Reserves of rainwater collected during winter and spring had to last through the long dry summer until the first abundant autumn rains. Cisterns were built for storage of the precious water. Rainwater poured into the reservoir, conveyed by gutters from stable or barn roofs. Sometimes, natural flat rock faces were used as collecting surfaces.
The cistern usually stood in the courtyard. Its surface often served as a pretty terrace, shaded with grapevine arbour that provided additional protection from heat. The opening of the cistern was closed by a strong cover and locked in order to prevent water theft. In a well-kept cistern, water was clean and fresh, but the modest reserves accumulated during the rainy season could not meet the household needs in the long dry summer.
When cisterns and rock basins went dry, one had to fetch water from high up in the mountain, where snow lies throughout the year at the bottom of deep pits.
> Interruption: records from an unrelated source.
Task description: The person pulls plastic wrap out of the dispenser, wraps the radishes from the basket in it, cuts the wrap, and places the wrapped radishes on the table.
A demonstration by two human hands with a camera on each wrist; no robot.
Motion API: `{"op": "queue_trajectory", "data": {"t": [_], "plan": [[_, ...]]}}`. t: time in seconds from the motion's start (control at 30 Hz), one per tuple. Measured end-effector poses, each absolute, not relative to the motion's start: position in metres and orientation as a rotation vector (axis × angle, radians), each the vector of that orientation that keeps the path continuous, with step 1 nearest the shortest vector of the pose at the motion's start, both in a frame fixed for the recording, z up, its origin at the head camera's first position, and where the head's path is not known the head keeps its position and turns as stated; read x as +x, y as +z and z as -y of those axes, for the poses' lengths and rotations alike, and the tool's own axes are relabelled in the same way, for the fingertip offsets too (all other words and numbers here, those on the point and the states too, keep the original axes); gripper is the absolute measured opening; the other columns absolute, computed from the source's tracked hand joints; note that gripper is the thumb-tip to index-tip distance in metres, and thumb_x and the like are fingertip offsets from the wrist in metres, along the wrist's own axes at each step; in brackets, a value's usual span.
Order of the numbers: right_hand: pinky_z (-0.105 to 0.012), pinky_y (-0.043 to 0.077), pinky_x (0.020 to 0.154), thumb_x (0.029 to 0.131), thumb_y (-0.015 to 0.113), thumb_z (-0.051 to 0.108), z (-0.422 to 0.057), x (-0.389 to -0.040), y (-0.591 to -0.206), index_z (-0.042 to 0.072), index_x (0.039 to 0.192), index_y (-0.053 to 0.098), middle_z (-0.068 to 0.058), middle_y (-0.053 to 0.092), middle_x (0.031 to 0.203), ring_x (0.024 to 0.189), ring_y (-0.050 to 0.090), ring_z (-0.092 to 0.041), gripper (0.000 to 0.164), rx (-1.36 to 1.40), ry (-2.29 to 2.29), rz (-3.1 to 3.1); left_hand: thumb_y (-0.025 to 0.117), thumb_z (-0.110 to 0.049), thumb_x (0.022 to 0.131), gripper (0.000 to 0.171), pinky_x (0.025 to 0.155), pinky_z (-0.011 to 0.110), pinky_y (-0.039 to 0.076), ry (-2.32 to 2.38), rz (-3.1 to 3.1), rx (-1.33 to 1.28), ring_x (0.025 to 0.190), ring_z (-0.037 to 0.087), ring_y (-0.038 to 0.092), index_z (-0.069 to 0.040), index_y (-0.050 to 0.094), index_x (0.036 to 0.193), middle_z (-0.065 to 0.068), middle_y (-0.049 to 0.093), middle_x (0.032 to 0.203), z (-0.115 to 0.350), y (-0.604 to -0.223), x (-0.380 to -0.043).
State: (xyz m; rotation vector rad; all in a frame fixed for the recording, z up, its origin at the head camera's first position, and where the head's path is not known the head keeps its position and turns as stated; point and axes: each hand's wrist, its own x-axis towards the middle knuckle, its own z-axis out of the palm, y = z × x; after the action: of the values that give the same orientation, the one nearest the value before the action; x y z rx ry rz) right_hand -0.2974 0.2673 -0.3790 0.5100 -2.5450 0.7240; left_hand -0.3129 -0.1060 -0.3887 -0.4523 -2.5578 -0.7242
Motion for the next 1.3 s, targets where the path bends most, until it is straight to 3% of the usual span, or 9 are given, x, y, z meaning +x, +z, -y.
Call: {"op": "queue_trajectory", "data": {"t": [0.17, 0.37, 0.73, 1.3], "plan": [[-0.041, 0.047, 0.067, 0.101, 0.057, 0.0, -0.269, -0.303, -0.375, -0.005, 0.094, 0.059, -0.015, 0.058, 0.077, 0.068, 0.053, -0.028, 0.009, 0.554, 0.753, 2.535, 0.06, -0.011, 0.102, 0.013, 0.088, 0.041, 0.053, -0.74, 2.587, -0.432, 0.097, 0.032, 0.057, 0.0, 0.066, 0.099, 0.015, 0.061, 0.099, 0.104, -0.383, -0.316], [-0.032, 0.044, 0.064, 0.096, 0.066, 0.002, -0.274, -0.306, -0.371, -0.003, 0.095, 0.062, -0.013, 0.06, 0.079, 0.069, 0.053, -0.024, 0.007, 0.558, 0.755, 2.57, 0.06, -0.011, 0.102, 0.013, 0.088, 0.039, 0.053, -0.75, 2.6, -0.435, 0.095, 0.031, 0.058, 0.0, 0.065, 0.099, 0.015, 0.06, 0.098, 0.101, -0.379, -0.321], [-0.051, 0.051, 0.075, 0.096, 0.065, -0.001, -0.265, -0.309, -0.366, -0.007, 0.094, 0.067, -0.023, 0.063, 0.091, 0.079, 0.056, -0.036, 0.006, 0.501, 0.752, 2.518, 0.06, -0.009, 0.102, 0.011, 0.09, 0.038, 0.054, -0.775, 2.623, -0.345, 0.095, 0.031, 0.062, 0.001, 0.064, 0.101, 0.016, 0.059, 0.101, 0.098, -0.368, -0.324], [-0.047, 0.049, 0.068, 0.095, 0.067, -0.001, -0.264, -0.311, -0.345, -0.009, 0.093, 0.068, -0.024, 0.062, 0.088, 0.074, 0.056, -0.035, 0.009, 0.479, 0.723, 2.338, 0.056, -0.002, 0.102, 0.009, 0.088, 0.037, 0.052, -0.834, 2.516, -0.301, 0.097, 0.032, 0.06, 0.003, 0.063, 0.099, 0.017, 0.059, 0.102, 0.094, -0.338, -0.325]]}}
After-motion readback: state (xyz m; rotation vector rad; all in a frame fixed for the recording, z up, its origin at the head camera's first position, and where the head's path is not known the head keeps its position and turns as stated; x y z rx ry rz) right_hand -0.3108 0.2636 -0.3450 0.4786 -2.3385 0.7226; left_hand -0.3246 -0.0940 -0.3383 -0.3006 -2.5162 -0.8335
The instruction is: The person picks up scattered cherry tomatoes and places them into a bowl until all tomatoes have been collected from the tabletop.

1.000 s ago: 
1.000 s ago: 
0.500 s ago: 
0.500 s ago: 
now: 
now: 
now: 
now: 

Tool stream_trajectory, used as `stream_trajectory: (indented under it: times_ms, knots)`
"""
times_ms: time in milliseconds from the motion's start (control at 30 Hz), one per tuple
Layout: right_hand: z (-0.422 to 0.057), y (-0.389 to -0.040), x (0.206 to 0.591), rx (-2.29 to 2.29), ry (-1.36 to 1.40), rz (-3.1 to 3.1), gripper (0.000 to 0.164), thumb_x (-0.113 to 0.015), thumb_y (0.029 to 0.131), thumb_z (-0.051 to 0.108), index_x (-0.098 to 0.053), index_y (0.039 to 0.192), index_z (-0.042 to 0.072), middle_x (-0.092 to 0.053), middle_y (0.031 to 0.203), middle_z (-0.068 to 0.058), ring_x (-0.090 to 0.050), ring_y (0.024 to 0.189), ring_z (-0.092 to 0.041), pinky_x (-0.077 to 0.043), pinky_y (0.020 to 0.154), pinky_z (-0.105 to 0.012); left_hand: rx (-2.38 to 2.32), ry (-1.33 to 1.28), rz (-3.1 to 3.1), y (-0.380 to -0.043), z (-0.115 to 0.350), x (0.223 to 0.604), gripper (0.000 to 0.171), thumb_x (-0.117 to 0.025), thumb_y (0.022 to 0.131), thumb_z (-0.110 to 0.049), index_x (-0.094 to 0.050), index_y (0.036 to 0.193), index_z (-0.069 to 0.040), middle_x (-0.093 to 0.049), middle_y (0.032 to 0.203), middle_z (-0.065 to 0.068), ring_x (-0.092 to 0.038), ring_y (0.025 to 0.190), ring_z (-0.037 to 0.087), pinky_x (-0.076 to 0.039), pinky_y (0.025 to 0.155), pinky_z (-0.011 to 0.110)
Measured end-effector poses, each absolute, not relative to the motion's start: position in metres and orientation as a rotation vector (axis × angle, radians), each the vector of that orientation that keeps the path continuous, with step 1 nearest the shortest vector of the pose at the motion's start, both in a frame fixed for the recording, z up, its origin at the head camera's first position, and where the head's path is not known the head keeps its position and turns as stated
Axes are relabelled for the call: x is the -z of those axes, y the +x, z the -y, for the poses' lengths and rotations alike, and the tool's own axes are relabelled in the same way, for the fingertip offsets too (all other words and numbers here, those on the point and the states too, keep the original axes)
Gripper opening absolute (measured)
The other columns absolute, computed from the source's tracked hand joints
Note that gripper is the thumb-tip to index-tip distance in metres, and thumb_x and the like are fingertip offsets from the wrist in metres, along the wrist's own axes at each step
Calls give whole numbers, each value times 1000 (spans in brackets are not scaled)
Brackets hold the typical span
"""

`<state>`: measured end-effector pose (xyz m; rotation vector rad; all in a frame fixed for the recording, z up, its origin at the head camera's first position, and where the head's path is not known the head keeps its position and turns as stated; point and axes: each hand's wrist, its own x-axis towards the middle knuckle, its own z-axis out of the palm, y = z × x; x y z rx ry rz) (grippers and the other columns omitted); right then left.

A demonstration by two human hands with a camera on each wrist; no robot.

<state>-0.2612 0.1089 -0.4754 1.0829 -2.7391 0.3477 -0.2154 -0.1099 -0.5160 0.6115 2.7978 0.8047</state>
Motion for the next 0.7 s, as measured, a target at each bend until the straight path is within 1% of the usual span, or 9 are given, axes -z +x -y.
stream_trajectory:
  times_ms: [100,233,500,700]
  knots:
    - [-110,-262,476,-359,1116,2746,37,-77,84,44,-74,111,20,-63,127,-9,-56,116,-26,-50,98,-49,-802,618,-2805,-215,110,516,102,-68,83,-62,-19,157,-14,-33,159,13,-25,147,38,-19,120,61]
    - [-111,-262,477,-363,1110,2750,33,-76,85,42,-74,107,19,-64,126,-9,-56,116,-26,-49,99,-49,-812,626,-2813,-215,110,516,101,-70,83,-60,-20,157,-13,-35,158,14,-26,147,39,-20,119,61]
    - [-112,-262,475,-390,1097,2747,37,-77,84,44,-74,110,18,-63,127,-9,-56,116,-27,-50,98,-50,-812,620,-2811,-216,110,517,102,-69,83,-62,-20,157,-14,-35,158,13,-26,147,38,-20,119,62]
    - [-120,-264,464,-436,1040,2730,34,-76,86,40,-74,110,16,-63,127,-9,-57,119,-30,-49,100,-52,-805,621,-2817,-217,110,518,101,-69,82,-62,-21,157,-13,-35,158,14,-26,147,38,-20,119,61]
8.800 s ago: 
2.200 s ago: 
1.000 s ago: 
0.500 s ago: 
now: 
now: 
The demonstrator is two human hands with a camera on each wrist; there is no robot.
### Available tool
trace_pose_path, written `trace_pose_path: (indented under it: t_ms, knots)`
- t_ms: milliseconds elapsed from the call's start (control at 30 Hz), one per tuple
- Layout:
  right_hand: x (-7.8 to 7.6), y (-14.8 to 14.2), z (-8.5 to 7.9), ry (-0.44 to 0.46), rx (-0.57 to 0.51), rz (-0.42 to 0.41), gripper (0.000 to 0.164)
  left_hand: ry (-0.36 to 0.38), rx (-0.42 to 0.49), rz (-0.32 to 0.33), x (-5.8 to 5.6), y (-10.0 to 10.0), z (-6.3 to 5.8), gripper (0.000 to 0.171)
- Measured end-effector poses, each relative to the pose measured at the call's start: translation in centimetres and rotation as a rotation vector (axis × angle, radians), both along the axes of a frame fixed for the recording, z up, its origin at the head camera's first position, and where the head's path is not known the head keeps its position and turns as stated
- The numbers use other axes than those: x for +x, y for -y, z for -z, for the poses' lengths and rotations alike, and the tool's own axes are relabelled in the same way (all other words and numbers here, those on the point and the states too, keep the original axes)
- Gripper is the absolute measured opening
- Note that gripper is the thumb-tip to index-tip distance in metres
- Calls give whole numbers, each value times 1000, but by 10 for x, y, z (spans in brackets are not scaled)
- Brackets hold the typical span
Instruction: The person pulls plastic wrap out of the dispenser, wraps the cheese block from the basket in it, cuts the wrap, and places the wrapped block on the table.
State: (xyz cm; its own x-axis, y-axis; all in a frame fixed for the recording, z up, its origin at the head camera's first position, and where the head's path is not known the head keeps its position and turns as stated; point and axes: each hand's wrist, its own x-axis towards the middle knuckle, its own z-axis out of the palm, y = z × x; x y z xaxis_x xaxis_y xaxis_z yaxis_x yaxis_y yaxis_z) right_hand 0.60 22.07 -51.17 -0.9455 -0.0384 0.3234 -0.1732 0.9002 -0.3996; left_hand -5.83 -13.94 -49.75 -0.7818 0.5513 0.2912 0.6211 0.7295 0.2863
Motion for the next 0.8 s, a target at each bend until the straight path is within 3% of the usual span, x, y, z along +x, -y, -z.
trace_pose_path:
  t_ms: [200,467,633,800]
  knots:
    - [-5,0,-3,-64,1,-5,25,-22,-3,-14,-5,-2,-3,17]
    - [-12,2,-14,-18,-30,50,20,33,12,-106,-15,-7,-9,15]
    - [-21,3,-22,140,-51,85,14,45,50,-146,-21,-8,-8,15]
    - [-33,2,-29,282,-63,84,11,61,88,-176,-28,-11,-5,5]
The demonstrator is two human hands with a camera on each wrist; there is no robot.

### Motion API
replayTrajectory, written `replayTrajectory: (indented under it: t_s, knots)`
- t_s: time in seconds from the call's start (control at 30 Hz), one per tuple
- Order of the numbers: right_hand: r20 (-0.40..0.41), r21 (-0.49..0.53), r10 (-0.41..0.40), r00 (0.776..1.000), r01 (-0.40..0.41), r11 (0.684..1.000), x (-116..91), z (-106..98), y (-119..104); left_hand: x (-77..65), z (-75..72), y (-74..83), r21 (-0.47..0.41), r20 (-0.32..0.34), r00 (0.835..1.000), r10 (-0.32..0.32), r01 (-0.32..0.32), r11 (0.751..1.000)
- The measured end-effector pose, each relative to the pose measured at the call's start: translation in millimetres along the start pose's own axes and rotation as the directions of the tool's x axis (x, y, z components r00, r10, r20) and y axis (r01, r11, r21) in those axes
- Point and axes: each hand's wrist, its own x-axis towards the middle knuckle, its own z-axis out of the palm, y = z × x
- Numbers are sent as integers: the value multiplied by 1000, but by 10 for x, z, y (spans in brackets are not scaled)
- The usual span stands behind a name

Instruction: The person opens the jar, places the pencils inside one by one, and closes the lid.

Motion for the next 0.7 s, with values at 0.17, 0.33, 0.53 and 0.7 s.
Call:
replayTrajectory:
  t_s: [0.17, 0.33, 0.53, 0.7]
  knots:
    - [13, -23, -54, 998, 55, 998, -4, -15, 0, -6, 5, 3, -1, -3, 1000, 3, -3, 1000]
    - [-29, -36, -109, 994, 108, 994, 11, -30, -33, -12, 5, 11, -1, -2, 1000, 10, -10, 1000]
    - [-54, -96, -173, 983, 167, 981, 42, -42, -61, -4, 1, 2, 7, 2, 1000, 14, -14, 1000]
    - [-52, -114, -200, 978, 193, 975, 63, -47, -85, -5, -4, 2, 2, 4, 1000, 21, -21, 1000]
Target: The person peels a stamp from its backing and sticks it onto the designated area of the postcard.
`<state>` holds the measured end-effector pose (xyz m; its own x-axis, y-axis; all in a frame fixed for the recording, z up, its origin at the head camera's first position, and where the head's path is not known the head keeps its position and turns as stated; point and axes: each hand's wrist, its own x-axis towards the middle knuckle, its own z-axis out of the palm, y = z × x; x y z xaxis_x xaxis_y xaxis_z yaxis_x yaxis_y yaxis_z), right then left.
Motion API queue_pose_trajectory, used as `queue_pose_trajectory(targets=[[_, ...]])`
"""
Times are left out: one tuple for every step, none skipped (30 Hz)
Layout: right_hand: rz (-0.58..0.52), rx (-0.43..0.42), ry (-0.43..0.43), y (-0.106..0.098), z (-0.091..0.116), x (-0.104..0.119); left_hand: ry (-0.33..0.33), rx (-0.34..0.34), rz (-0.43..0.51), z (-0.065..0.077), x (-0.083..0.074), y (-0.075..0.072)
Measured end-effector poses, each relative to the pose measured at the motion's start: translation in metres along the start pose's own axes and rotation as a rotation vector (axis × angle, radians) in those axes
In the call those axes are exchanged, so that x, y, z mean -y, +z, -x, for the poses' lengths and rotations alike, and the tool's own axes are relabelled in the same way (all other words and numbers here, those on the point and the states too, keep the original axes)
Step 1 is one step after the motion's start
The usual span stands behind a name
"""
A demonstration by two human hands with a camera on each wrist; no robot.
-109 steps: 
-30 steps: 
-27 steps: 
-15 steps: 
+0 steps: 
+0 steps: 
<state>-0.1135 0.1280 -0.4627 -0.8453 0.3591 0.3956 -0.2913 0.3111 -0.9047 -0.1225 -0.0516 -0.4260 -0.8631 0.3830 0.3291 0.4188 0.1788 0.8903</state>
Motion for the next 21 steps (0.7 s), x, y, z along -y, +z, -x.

It was mostly women who went to the distant and inaccessible snow pits, climbing for hours through the rocky landscape. They filled large wooden vessels called burila with snow and carried them on their backs down to their homes at the foot of the mountain. The snow, melted in a kettle above the fire, or in a trough placed in a sunny spot, was transformed into crumbinfested, but life-saving water, which was used for drinking throughout the summer.